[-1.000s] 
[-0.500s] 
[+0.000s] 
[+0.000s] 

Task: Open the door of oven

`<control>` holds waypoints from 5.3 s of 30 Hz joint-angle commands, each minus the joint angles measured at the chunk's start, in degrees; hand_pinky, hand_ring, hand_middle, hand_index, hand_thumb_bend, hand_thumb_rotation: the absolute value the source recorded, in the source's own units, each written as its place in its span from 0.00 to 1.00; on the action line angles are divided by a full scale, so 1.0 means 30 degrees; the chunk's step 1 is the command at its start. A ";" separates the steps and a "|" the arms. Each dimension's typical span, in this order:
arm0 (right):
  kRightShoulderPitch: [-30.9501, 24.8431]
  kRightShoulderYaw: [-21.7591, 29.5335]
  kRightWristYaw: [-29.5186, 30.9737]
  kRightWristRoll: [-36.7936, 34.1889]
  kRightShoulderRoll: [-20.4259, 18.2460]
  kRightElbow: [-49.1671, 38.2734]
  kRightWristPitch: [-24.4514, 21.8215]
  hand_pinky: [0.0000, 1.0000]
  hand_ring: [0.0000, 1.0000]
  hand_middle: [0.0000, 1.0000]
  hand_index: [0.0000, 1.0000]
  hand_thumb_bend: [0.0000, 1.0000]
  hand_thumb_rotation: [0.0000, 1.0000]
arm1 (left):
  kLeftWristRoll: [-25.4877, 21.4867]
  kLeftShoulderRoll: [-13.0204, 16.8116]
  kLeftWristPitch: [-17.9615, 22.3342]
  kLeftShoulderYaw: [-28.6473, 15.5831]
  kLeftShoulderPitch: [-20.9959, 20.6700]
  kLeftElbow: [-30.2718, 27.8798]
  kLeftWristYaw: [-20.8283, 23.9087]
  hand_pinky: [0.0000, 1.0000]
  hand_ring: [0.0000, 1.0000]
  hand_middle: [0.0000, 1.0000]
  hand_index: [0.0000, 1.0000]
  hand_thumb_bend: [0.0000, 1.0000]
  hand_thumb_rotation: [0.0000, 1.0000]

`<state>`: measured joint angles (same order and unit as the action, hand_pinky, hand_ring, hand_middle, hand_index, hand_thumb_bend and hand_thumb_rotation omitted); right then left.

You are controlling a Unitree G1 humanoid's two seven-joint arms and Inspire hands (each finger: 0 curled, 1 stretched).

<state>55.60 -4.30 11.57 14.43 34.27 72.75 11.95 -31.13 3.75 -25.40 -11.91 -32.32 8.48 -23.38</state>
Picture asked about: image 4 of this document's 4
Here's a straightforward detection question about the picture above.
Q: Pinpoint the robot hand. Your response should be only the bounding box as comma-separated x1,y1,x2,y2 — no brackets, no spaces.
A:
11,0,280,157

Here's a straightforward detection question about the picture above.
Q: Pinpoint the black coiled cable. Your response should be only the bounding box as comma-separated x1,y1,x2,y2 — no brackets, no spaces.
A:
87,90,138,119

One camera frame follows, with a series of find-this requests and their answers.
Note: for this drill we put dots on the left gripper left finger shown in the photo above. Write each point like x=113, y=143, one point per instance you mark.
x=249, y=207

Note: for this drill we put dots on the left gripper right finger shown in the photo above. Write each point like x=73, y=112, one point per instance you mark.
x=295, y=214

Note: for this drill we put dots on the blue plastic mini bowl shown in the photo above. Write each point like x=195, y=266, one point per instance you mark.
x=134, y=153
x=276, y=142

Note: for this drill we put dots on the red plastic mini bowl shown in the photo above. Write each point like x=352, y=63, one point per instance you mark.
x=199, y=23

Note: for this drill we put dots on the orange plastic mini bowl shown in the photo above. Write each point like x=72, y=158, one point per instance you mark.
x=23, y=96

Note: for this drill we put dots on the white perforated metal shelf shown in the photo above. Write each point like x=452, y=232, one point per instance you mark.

▶ _Work item_
Copy out the entire material verbatim.

▶ _Solution to the problem_
[-1.000s] 
[-0.500s] 
[+0.000s] 
[+0.000s] 

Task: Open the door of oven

`<control>` holds waypoints from 5.3 s of 30 Hz joint-angle commands, each minus the joint angles measured at the chunk's start, in degrees; hand_pinky, hand_ring, hand_middle, hand_index, hand_thumb_bend, hand_thumb_rotation: the absolute value the source recorded, in the source's own units, each written as its place in its span from 0.00 to 1.00; on the action line angles are divided by a full scale, so 1.0 means 30 degrees; the chunk's step 1 is the command at its start. A ";" separates the steps and a "|" the arms. Each dimension's typical span, in this order:
arm0 (right):
  kRightShoulderPitch: [-30.9501, 24.8431]
  kRightShoulderYaw: [-21.7591, 29.5335]
  kRightWristYaw: [-29.5186, 30.9737]
  kRightWristRoll: [-36.7936, 34.1889]
  kRightShoulderRoll: [-20.4259, 18.2460]
  kRightElbow: [-49.1671, 38.2734]
  kRightWristPitch: [-24.4514, 21.8215]
  hand_pinky: [0.0000, 1.0000]
  hand_ring: [0.0000, 1.0000]
  hand_middle: [0.0000, 1.0000]
  hand_index: [0.0000, 1.0000]
  hand_thumb_bend: [0.0000, 1.0000]
  hand_thumb_rotation: [0.0000, 1.0000]
arm1 (left):
  kLeftWristRoll: [-25.4877, 21.4867]
  kLeftShoulderRoll: [-13.0204, 16.8116]
  kLeftWristPitch: [-17.9615, 22.3342]
  kLeftShoulderYaw: [-28.6473, 15.5831]
  kLeftShoulderPitch: [-20.9959, 20.6700]
  kLeftElbow: [-30.2718, 27.8798]
  kLeftWristYaw: [-20.8283, 23.9087]
  hand_pinky: [0.0000, 1.0000]
  hand_ring: [0.0000, 1.0000]
  hand_middle: [0.0000, 1.0000]
  hand_index: [0.0000, 1.0000]
  hand_thumb_bend: [0.0000, 1.0000]
  hand_thumb_rotation: [0.0000, 1.0000]

`<state>`: measured joint angles (same order and unit as the action, hand_pinky, hand_ring, hand_middle, hand_index, hand_thumb_bend and hand_thumb_rotation omitted); right then left.

You are controlling a Unitree G1 humanoid's two seven-joint arms and Inspire hands (each finger: 0 curled, 1 stretched).

<state>55.60 -4.30 11.57 14.43 34.27 72.75 11.95 -31.13 3.75 -25.40 -11.91 -32.32 8.48 -23.38</state>
Picture asked about: image 4 of this document's 4
Here's a straightforward detection question about the picture above.
Q: Pinpoint the robot hand. Your response should be only the bounding box as comma-separated x1,y1,x2,y2 — no brackets, no spaces.
A:
11,0,280,157

Here's a straightforward detection question about the picture above.
Q: Pinpoint the black coiled cable. Your response should be only the bounding box as comma-separated x1,y1,x2,y2 — no brackets, no spaces.
A:
87,90,138,119

One camera frame follows, with a series of find-this requests and their answers.
Note: for this drill we put dots on the left gripper left finger shown in the photo above. Write each point like x=113, y=143, one point per instance you mark.
x=249, y=207

Note: for this drill we put dots on the left gripper right finger shown in the photo above. Write each point like x=73, y=112, one point per instance you mark.
x=295, y=214

Note: for this drill we put dots on the blue plastic mini bowl shown in the photo above. Write each point like x=195, y=266, one point per instance you mark.
x=134, y=153
x=276, y=142

Note: for this drill we put dots on the red plastic mini bowl shown in the photo above. Write each point like x=352, y=63, one point per instance you mark.
x=199, y=23

Note: for this drill we put dots on the orange plastic mini bowl shown in the photo above. Write each point like x=72, y=158, one point per instance you mark.
x=23, y=96

Note: for this drill we put dots on the white perforated metal shelf shown in the photo above. Write each point like x=452, y=232, one point per instance you mark.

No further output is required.